O presidente de Portugal promulga a lei da eutanásia após dois anos de obstáculos | Sociedade

O presidente de Portugal, Marcelo Rebelo de Sousa, examinou até ao último detalhe os textos legais que procuravam descriminalizar a eutanásia no país e utilizou todas as vias legais possíveis para bloquear uma regra que incomoda muitos católicos praticantes como o próprio presidente. Mas seguramente Rebelo de Sousa nunca pensou em quebrar a Constituição que tão bem explicou aos seus alunos enquanto professor da Faculdade de Direito da Universidade de Lisboa.

Tal como estabelece a Constituição portuguesa, o Presidente promulgou o decreto sobre o suicídio assistido e a eutanásia na noite de terça-feira, depois de a Assembleia da República ter aprovado por maioria absoluta na semana passada a sua ratificação pela segunda vez sem tocar numa vírgula apesar do veto levantado pelo chefe do Estado.

A Constituição estabelece que se o Presidente da República devolver uma lei ao Parlamento e este a confirmar por maioria de votos, a sua promulgação pelo Chefe de Estado é obrigatória no prazo máximo de oito dias. E foi isso que Marcelo Rebelo de Sousa anunciou laconicamente que iria fazer, o que também diz o breve comunicado oficial da instituição e o que finalmente aconteceu. É um passo que põe fim a dois anos de idas e vindas do texto legal por parte da Assembleia da República, da Presidência portuguesa e do Tribunal Constitucional. Neste período foi vetado duas vezes por Rebelo de Sousa, foi declarado inconstitucional em duas ocasiões e foram elaboradas quatro versões do decreto. O aprovado estabelece que a eutanásia só pode ser utilizada caso o paciente esteja “fisicamente incapaz de praticar o suicídio assistido”.

Porém, a regra ainda não entrará em vigor. Em primeiro lugar, é necessário desenvolver o seu regulamento, que terá de ser elaborado e aprovado pelo Governo no prazo máximo de 90 dias, embora o Executivo tenha muitas vezes ultrapassado este limite legal com outros regulamentos. O regulamento terá também de ser avaliado pelo Presidente da República, que poderá impedi-lo com veto direto ou enviando-o para o Tribunal Constitucional. Não parece que o regulamento terá um caminho mais fácil do que a própria norma.

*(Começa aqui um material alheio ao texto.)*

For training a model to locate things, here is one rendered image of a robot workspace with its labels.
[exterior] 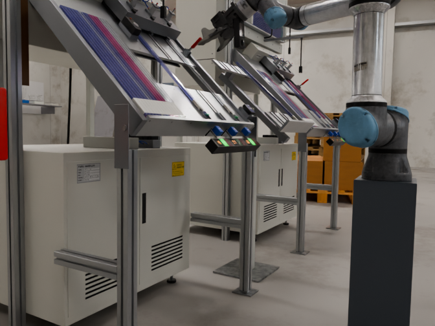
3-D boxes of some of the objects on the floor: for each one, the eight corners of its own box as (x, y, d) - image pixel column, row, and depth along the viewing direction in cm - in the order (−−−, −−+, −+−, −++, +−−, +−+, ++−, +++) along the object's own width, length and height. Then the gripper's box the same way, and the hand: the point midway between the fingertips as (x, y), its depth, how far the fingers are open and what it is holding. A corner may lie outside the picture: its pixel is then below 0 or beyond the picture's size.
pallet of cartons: (360, 207, 393) (364, 133, 388) (263, 198, 433) (265, 131, 428) (370, 191, 508) (373, 134, 503) (292, 185, 548) (294, 132, 543)
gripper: (246, 8, 169) (212, 41, 178) (223, -6, 152) (186, 31, 161) (257, 24, 167) (222, 56, 176) (234, 11, 150) (197, 48, 159)
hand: (208, 50), depth 168 cm, fingers open, 14 cm apart
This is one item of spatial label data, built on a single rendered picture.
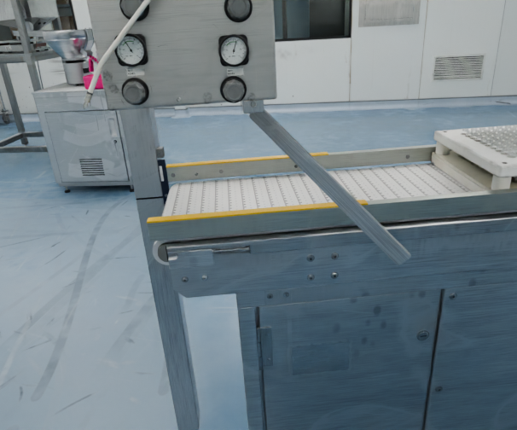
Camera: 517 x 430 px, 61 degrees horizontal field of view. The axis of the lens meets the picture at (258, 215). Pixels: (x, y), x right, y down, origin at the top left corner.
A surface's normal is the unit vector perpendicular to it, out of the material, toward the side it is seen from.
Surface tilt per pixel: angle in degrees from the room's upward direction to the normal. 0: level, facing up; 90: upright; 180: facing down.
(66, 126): 90
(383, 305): 90
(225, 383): 0
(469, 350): 90
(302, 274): 90
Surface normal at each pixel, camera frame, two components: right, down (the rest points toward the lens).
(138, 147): 0.08, 0.41
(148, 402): -0.06, -0.91

Há também outro obstáculo, anunciado no Parlamento no dia da votação. Alguns deputados do Partido Social Democrata (PSD, centro-direita) já anunciaram que vão solicitar ao Tribunal Constitucional a realização de uma posterior auditoria à norma aprovada. O decreto da eutanásia avançou com os votos do Partido Socialista (PS), Iniciativa Liberal, Bloco de Esquerda, Livre e PAN, além de sete deputados do PSD. A maioria dos parlamentares do PSD, da extrema-direita do Chega, do Partido Comunista Português e quatro socialistas manifestaram-se contra. Tanto o PS como o PSD deram liberdade de voto aos seus grupos.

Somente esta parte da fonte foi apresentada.